How do one find joy as a struggling single parent? How does one survive? I can’t keep doing this alone, I am weak, tired and hopeless. Fighting each day to push through. I find no joy in life and the daily tasks feel cumbersome, breathing, living feels cumbersome.

I wish I could get a tiny glimpse into the future that would give me hope, but despite praying, wishing for signs, I find my search empty. I lack the strength to be able cry, my well has run dry.

I think of the countless single parents who have made it through the end of their journey and are able to look back and recount their stories with a tone of victory in their voice. I questions how the hell did they make it?! Right here, right now this feel like an impossible task to accomplish.

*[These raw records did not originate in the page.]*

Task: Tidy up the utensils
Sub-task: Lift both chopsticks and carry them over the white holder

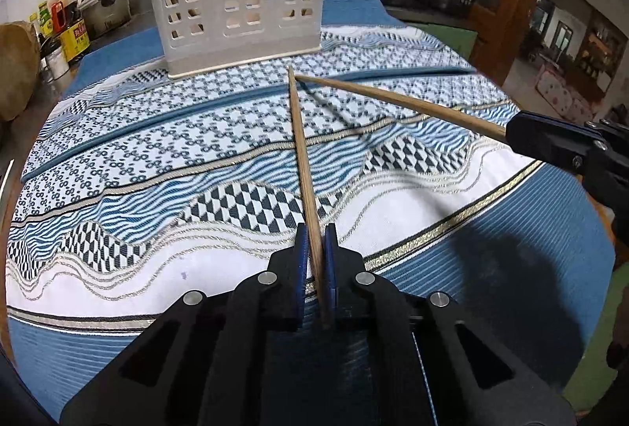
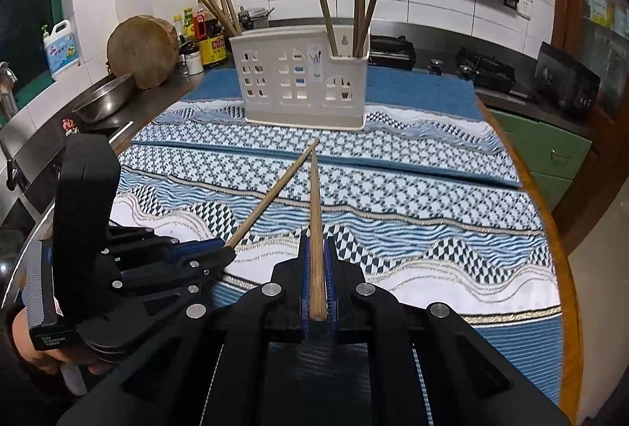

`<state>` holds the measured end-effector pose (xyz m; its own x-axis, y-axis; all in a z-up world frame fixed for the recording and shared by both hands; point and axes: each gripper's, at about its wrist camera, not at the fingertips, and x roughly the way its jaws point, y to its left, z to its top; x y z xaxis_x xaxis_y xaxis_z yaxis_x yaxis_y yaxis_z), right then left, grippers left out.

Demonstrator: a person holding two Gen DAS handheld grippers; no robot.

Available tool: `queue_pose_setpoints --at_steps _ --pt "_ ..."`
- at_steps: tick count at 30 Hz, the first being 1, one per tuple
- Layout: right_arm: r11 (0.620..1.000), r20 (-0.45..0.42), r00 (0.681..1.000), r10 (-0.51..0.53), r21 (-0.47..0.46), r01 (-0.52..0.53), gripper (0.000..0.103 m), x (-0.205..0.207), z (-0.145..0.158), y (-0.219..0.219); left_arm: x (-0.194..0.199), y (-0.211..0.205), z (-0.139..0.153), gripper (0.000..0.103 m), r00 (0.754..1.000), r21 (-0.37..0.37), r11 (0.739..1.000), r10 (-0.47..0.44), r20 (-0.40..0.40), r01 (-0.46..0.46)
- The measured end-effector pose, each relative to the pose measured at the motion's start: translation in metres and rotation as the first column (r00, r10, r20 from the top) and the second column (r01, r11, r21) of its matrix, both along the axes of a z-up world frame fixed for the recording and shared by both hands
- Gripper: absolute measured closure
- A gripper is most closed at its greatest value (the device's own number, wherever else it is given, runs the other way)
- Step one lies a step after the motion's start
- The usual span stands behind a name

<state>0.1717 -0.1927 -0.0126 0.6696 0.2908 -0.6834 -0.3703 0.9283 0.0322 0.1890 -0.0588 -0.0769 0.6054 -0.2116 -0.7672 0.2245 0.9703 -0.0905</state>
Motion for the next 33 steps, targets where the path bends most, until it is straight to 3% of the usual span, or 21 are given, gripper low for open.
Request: queue_pose_setpoints --at_steps 13,20,33 --pt "0.999 0.089 0.995 0.034 0.039 -0.038 0.096 0.017 0.063 -0.003 -0.005 0.037 0.068 0.097 0.979 -0.121 0.993 0.023 0.200 0.001" --pt "0.997 0.108 0.991 0.079 0.010 -0.080 0.096 0.039 0.095 0.009 0.004 0.050 0.095 0.098 0.966 -0.122 0.992 0.023 0.257 0.009" --pt "0.993 0.160 0.980 0.115 -0.040 -0.110 0.096 0.091 0.167 0.030 0.042 0.063 0.148 0.098 0.946 -0.031 0.999 -0.016 0.325 0.028"
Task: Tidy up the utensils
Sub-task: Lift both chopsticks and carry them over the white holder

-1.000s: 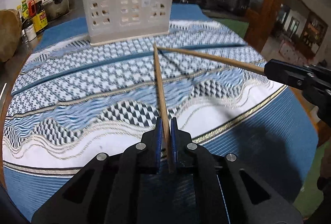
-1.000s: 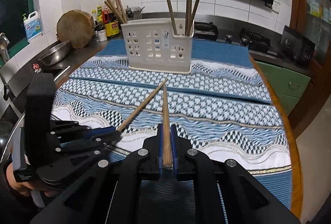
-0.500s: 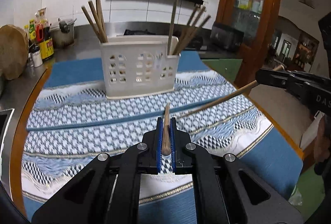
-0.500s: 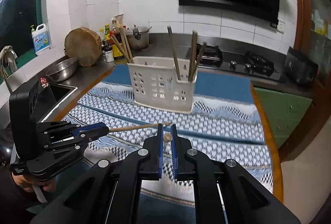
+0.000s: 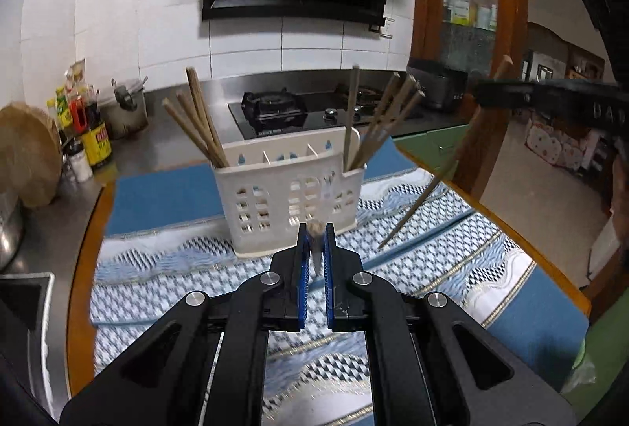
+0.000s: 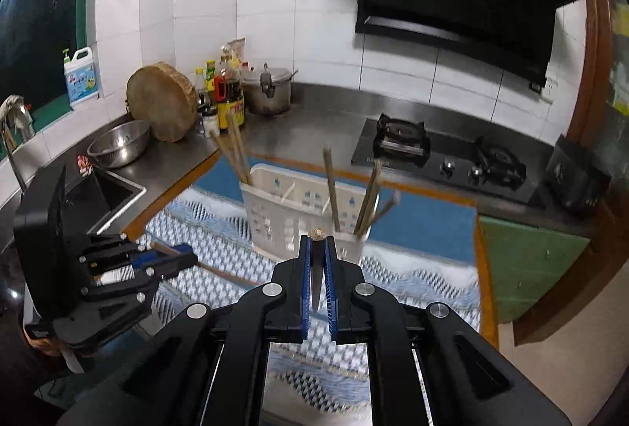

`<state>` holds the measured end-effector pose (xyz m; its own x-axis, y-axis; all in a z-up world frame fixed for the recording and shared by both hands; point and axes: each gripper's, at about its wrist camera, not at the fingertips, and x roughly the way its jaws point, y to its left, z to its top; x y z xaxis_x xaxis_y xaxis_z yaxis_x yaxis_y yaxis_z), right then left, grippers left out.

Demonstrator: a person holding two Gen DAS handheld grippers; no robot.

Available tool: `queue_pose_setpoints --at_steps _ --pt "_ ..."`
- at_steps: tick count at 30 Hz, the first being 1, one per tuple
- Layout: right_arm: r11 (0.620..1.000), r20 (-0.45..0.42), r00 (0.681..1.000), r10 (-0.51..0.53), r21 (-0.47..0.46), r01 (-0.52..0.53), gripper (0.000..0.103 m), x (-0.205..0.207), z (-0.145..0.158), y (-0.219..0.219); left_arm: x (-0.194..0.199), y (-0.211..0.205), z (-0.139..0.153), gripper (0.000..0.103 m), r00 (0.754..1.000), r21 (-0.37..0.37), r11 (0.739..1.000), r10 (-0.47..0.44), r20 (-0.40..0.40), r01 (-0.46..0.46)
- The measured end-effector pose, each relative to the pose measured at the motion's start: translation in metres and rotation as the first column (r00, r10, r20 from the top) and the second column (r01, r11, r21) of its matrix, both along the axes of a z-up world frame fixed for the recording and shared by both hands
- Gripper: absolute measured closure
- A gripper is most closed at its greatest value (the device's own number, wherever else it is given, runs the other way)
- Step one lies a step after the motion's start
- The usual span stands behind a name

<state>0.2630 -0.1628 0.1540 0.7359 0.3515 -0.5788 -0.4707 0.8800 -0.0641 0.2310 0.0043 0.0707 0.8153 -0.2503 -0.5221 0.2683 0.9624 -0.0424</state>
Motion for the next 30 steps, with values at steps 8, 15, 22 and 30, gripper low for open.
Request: queue_pose_setpoints --at_steps 8,15,22,30 --pt "0.999 0.060 0.998 -0.004 -0.037 0.006 0.096 0.034 0.046 0.015 0.021 0.008 0.034 0.098 0.999 0.017 1.000 -0.007 0.039 0.006" --pt "0.999 0.081 0.996 -0.030 -0.037 0.033 0.096 0.060 0.058 0.022 0.031 0.012 0.087 0.098 0.990 0.015 1.000 0.001 0.144 -0.003" --pt "0.997 0.041 0.998 -0.057 -0.041 0.058 0.096 0.088 0.037 0.022 0.056 0.012 0.132 0.098 0.966 0.011 0.999 0.048 0.253 -0.052" --pt "0.998 -0.011 0.998 -0.055 -0.044 0.054 0.096 0.107 0.012 0.022 0.093 0.008 0.139 0.098 0.942 -0.019 0.994 0.108 0.317 -0.107"
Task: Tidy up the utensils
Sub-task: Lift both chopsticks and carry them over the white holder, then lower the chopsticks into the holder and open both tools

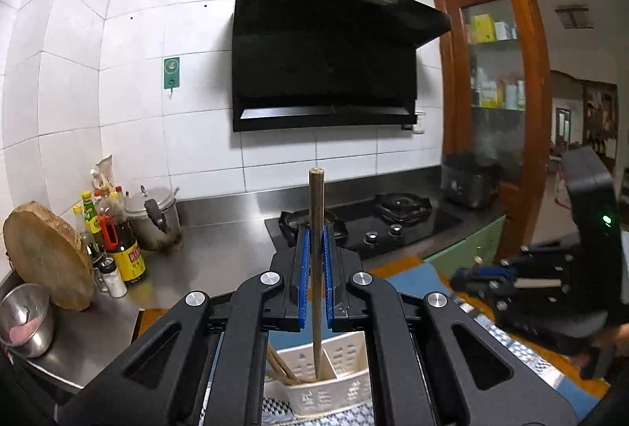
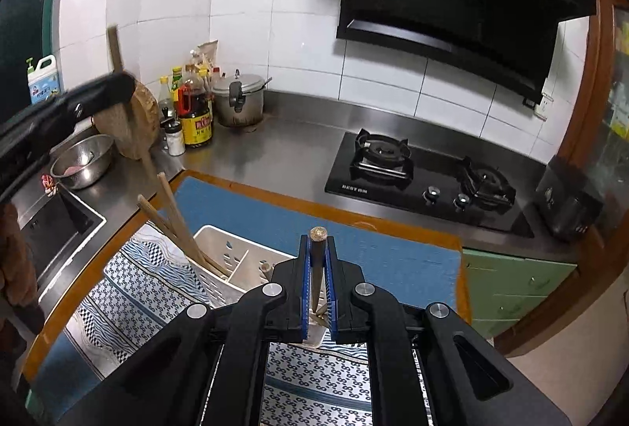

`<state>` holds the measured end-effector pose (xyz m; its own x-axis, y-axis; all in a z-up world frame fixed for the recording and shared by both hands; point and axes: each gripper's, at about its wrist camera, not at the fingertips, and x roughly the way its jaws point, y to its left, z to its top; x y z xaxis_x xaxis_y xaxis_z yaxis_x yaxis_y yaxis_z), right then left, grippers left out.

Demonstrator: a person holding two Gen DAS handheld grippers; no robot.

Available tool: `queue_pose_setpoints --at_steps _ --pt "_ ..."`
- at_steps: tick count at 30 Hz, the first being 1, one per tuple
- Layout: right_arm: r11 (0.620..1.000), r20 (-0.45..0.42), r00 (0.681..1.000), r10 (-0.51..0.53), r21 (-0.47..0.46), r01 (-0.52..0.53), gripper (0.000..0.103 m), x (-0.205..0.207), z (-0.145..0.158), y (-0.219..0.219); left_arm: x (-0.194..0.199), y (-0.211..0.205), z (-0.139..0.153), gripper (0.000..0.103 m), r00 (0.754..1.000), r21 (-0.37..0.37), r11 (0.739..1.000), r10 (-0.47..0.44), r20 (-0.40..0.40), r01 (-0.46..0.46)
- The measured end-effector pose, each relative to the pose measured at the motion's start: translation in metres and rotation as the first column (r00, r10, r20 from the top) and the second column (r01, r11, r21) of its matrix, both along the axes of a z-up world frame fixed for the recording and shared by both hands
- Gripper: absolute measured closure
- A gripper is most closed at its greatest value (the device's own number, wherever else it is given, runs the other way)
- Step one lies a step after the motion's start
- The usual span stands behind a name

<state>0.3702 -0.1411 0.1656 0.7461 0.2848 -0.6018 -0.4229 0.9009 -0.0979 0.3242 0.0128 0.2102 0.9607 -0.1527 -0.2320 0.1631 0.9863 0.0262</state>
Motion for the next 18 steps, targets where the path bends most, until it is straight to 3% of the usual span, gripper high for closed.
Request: queue_pose_setpoints --at_steps 12,18 --pt "1.000 -0.017 1.000 0.000 -0.002 0.000 0.096 0.010 -0.014 -0.001 0.034 0.008 -0.042 0.097 0.994 -0.021 0.999 0.022 -0.108 -0.025" --pt "1.000 0.004 1.000 -0.002 0.006 0.002 0.084 0.002 -0.005 -0.002 0.022 0.005 -0.038 0.094 0.995 -0.005 1.000 0.013 -0.102 -0.013"
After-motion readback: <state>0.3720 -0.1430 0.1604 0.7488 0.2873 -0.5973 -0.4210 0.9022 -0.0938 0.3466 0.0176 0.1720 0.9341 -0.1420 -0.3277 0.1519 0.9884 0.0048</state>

I find myself in the same deep hole every week, every month, struggling to survive and bearing this burden alone, no one to talk to, no shoulder to lean-cry on. I am so sick and tired of being strong, of putting my brave mask on and smiling at the world when deep down I’m falling apart.

Will I make it through this journey that feels impossible and never ending? will I too be able to look back and recount my story with the same sense of victory and sureness In my voice I hear those who once walked my path speak with now? I’d love to find out, therefore, I must keep fighting, pushing each long passing day.